La pérdida de influencia de la ministra de la Mujer, significó en la práctica, un debilitamiento del eje Apruebo Dignidad al interior del gabinete, representado principalmente por la dupla Orellana-Vallejo.

«Estamos hablando en la práctica de una nueva hegemonía en la construcción del gobierno. El eje Orellana-Vallejo (Camila, ministra de la Secretaría General de Gobierno) ha cedido protagonismo y participación en las decisiones y eso es lo más relevante que ha ocurrido», dijo ayer el ex diputado y analista, Pepe Auth, en el podcast Política para Adultos de El Libero.

Mala evaluación en las encuestas

A la llegada del Socialismo Democrático al comité político y al giro del gobierno tras el plebiscito del 4 de septiembre, se suma el hecho de que Orellana, al contrario de lo que ha sucedido históricamente con las ministras de esa cartera, no tiene una buena evaluación en las encuestas. Esto, en línea con que en los últimos meses la agenda de género tampoco aparece entra las prioridades de la ciudadanía.

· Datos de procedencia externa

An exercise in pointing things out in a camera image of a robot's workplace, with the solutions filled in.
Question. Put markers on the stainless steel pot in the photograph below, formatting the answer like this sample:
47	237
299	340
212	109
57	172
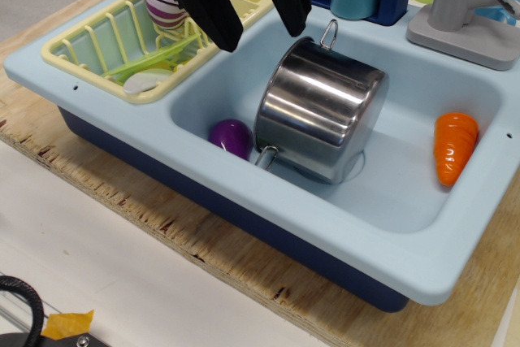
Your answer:
319	109

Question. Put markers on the light blue toy sink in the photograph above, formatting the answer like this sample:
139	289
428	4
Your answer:
391	232

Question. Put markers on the purple striped toy onion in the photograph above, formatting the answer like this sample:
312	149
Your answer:
167	14

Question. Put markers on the green toy plate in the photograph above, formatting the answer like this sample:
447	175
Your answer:
162	54

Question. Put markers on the purple toy eggplant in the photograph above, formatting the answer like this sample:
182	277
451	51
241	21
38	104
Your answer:
233	136

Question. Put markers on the white toy spoon piece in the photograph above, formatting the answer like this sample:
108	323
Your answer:
145	80

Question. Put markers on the yellow dish rack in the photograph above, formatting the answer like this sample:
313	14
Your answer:
121	32

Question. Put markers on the grey toy faucet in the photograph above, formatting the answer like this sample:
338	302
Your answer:
452	27

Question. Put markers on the orange toy carrot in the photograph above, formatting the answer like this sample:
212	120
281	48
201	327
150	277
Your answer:
455	136

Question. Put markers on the plywood board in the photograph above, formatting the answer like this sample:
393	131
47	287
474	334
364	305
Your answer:
89	232

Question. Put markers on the yellow masking tape piece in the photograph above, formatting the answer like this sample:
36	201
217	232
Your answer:
61	326

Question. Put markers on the black device base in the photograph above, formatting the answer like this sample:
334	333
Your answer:
20	339

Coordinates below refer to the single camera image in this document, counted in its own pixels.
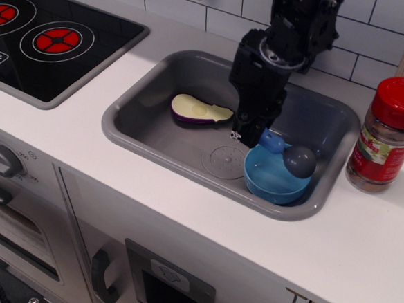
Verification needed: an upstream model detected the red lid spice jar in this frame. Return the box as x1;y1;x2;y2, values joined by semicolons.
345;77;404;194

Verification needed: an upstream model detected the dark grey cabinet handle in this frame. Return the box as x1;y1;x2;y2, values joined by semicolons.
90;249;120;303

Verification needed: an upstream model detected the black toy stove top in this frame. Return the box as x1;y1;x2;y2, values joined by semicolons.
0;0;149;110

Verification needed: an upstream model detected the blue grey toy spoon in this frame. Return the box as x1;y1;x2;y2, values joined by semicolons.
258;128;317;178

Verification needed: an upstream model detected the toy eggplant half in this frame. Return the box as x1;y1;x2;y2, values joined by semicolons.
170;93;234;124

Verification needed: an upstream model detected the light blue plastic bowl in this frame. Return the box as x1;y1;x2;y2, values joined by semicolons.
244;145;311;205

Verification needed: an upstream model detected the grey oven knob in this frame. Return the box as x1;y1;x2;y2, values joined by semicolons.
0;145;24;178

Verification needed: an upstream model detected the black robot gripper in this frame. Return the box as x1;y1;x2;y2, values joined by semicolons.
229;29;290;148

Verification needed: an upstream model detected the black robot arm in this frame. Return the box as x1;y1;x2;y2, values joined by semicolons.
229;0;345;148

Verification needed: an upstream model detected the grey dishwasher control panel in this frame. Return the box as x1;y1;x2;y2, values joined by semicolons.
125;239;216;303

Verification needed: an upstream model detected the grey plastic sink basin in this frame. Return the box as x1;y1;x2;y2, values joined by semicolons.
102;50;360;221

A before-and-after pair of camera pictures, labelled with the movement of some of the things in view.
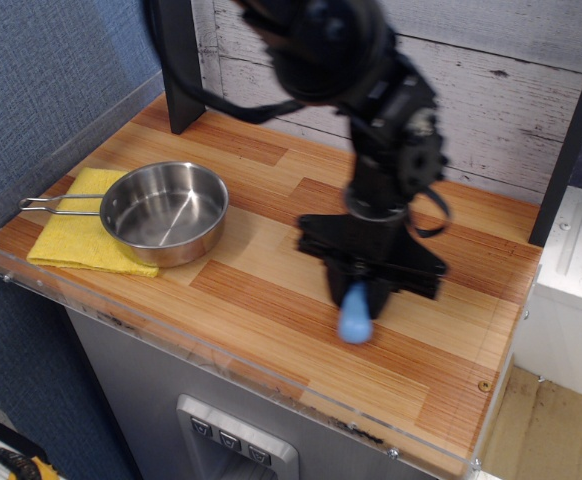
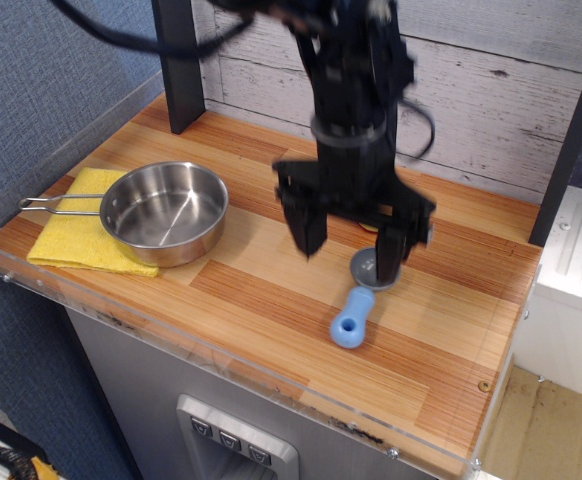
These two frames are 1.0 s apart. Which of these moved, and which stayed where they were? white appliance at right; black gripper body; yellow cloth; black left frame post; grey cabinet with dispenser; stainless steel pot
Moved: black gripper body
Stayed: grey cabinet with dispenser; stainless steel pot; white appliance at right; black left frame post; yellow cloth
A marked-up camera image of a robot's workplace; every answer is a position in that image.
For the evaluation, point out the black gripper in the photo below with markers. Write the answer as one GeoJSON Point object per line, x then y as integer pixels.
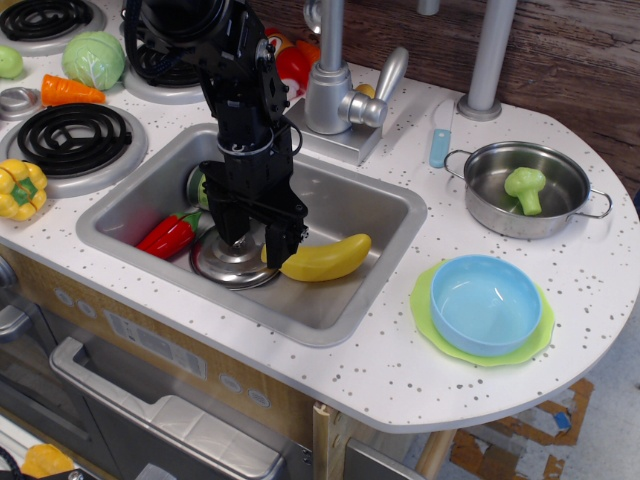
{"type": "Point", "coordinates": [252, 181]}

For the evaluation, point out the green toy broccoli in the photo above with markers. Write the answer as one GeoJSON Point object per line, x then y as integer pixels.
{"type": "Point", "coordinates": [525, 184]}

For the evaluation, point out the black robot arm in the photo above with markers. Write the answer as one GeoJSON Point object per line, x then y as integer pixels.
{"type": "Point", "coordinates": [226, 44]}

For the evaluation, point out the stainless steel pan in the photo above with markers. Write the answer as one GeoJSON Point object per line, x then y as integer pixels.
{"type": "Point", "coordinates": [568, 192]}

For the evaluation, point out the steel pot lid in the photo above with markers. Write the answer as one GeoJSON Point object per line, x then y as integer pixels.
{"type": "Point", "coordinates": [236, 266]}

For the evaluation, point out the green labelled toy can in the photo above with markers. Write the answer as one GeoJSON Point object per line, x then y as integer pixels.
{"type": "Point", "coordinates": [195, 189]}

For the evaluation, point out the yellow toy banana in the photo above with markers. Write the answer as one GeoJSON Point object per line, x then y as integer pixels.
{"type": "Point", "coordinates": [328, 262]}

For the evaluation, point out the silver toy sink basin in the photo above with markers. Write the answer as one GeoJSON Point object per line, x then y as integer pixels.
{"type": "Point", "coordinates": [364, 224]}

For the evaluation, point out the red toy chili pepper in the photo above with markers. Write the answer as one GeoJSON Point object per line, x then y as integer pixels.
{"type": "Point", "coordinates": [171, 235]}

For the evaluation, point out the silver toy faucet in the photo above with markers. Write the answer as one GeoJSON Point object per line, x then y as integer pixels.
{"type": "Point", "coordinates": [334, 119]}

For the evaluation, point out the red toy ketchup bottle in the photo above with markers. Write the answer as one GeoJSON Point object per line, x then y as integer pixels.
{"type": "Point", "coordinates": [294, 61]}

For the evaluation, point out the small yellow toy piece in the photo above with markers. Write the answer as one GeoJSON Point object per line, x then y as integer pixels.
{"type": "Point", "coordinates": [367, 90]}

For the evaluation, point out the green plastic plate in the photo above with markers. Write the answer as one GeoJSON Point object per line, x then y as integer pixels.
{"type": "Point", "coordinates": [419, 302]}

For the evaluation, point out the middle black stove burner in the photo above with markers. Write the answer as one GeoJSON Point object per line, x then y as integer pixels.
{"type": "Point", "coordinates": [176, 86]}

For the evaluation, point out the black stove burner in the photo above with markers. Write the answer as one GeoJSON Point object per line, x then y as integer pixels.
{"type": "Point", "coordinates": [176, 86]}
{"type": "Point", "coordinates": [81, 148]}

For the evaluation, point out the front black stove burner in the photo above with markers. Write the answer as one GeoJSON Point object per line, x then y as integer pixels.
{"type": "Point", "coordinates": [81, 148]}

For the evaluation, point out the silver toy oven door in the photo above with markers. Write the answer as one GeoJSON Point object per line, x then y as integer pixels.
{"type": "Point", "coordinates": [171, 438]}

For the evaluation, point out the green toy cabbage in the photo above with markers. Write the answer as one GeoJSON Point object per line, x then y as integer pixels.
{"type": "Point", "coordinates": [95, 59]}

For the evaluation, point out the yellow toy bell pepper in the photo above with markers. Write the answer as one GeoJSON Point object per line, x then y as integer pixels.
{"type": "Point", "coordinates": [23, 189]}

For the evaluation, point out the light blue plastic bowl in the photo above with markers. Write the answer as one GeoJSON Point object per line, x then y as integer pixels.
{"type": "Point", "coordinates": [484, 306]}

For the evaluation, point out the orange toy carrot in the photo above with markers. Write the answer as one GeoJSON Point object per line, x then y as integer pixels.
{"type": "Point", "coordinates": [56, 91]}

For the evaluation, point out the silver stove knob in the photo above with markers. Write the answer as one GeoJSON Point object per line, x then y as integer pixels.
{"type": "Point", "coordinates": [18, 103]}

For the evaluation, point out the back left stove burner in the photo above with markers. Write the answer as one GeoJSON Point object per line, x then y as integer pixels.
{"type": "Point", "coordinates": [43, 28]}

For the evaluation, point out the light green toy apple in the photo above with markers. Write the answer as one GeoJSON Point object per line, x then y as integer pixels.
{"type": "Point", "coordinates": [11, 63]}

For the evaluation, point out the yellow toy on floor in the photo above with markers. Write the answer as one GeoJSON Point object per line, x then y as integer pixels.
{"type": "Point", "coordinates": [44, 460]}

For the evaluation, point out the grey vertical pole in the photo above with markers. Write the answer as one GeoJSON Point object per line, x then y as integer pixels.
{"type": "Point", "coordinates": [481, 102]}

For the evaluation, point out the blue handled toy knife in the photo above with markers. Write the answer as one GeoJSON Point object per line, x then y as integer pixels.
{"type": "Point", "coordinates": [441, 135]}

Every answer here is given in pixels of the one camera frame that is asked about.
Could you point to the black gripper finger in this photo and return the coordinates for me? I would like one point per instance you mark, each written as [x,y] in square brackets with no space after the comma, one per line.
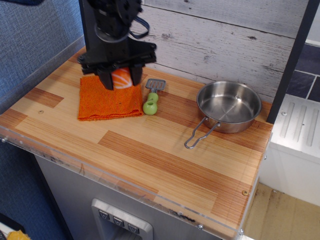
[105,77]
[136,71]

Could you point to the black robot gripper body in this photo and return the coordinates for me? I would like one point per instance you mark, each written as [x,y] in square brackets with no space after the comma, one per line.
[118,47]

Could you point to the orange salmon sushi toy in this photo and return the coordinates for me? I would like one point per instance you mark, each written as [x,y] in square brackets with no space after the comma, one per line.
[121,78]

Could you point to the stainless steel pot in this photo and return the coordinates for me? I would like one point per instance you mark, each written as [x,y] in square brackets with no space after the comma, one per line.
[227,107]

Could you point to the orange folded cloth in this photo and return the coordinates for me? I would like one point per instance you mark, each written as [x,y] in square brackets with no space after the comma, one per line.
[98,103]

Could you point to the clear acrylic table edge guard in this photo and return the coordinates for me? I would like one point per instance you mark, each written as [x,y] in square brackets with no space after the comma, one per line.
[207,185]

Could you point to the silver dispenser button panel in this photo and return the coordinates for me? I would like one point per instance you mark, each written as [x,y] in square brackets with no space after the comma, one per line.
[116,224]

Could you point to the yellow black object at corner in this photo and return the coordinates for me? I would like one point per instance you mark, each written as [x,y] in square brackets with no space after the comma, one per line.
[11,230]

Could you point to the white ribbed box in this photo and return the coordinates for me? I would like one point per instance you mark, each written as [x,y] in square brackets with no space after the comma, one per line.
[292,159]

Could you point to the green handled grey toy spatula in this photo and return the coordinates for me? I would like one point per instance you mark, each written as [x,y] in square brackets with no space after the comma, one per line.
[150,107]

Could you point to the black right vertical post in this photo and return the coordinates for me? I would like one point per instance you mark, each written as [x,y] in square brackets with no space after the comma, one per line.
[302,34]

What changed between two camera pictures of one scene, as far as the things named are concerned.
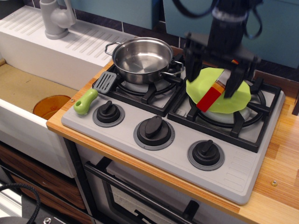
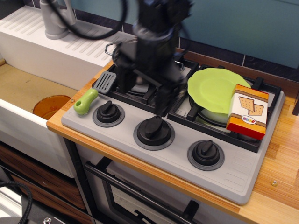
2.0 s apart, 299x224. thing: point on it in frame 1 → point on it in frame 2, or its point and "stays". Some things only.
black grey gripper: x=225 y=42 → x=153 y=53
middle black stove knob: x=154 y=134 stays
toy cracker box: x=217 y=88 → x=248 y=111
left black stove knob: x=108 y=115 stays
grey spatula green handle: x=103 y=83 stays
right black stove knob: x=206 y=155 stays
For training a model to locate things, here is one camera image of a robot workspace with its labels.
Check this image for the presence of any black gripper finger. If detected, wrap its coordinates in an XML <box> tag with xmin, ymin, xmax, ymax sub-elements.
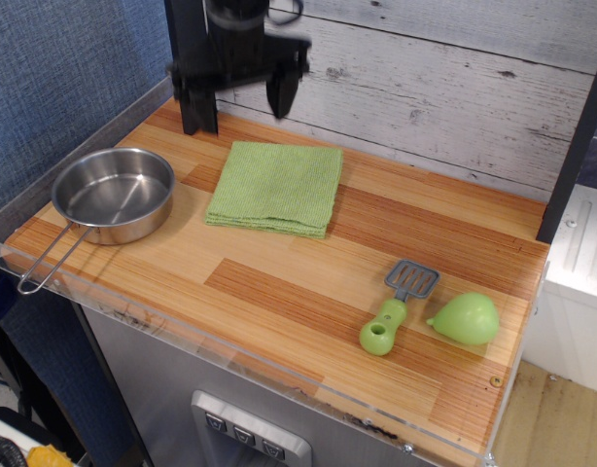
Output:
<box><xmin>179</xmin><ymin>90</ymin><xmax>218</xmax><ymax>134</ymax></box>
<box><xmin>266</xmin><ymin>70</ymin><xmax>300</xmax><ymax>120</ymax></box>

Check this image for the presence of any green grey toy spatula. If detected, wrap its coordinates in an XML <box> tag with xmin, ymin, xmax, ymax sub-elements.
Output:
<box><xmin>359</xmin><ymin>259</ymin><xmax>440</xmax><ymax>356</ymax></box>

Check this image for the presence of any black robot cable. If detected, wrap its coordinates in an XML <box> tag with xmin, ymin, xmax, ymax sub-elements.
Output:
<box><xmin>266</xmin><ymin>0</ymin><xmax>305</xmax><ymax>28</ymax></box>

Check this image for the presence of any dark left shelf post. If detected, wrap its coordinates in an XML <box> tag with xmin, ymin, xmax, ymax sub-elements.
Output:
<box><xmin>163</xmin><ymin>0</ymin><xmax>218</xmax><ymax>136</ymax></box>

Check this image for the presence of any clear acrylic table guard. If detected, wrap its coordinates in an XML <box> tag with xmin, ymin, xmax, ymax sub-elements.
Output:
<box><xmin>0</xmin><ymin>67</ymin><xmax>552</xmax><ymax>467</ymax></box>

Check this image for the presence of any yellow object at bottom left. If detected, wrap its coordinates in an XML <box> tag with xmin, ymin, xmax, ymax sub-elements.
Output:
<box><xmin>26</xmin><ymin>445</ymin><xmax>76</xmax><ymax>467</ymax></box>

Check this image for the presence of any silver button control panel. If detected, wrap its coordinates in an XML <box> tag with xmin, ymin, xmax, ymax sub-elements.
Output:
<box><xmin>191</xmin><ymin>390</ymin><xmax>312</xmax><ymax>466</ymax></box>

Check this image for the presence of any green toy pear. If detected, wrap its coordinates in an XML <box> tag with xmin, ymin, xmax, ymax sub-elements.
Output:
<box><xmin>426</xmin><ymin>292</ymin><xmax>500</xmax><ymax>345</ymax></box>

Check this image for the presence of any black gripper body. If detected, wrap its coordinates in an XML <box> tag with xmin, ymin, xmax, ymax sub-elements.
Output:
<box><xmin>168</xmin><ymin>22</ymin><xmax>311</xmax><ymax>95</ymax></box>

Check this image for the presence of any dark shelf post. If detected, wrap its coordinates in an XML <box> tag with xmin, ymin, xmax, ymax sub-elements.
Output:
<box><xmin>163</xmin><ymin>0</ymin><xmax>218</xmax><ymax>136</ymax></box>
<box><xmin>536</xmin><ymin>72</ymin><xmax>597</xmax><ymax>244</ymax></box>

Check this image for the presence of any white side cabinet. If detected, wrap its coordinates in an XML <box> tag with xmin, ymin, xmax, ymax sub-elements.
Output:
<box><xmin>522</xmin><ymin>185</ymin><xmax>597</xmax><ymax>391</ymax></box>

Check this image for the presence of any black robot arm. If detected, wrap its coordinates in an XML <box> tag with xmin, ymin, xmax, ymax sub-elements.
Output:
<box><xmin>164</xmin><ymin>1</ymin><xmax>311</xmax><ymax>135</ymax></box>

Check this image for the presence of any steel pan with wire handle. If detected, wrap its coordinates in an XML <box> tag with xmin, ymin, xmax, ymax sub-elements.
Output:
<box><xmin>17</xmin><ymin>147</ymin><xmax>176</xmax><ymax>296</ymax></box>

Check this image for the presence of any green cloth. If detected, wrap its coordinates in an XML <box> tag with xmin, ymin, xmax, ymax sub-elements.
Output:
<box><xmin>204</xmin><ymin>141</ymin><xmax>343</xmax><ymax>239</ymax></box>

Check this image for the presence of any dark right shelf post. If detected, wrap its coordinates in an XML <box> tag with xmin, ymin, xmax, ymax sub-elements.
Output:
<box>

Ministras como Claudia Pascual (PC) o Carolina Schmidt (indep.), por ejemplo, siempre estuvieron entre las ministras mejor evaluadas en Bachelet 2 y Piñera 1, respectivamente.  En el caso de Isabel Pla (UDI), hasta el estallido de 2019, el panorama no era diferente. La ex ministra terminó el primer año de gobierno de Piñera 2 como la ministra mejor evaluada.

En contraste, Orellana en la encuesta Cadem de octubre sólo tenía un 33% de conocimiento, mientras en la de noviembre seguía abajo del 40%, con un 39% de conocimiento.

Durante noviembre también, un sondeo de TúInfluyes ubicó a la militante de Convergencia Social en el último lugar entre sus pares con la menor aprobación (26%).

La Cadem de esta semana, en tanto, consultó por los temas prioritarios que debe tener el Gobierno para el 2023, instalándose en los primeros lugares la delincuencia, orden público y narcotráfico. Sólo un 4% mencionó temas de agenda de género.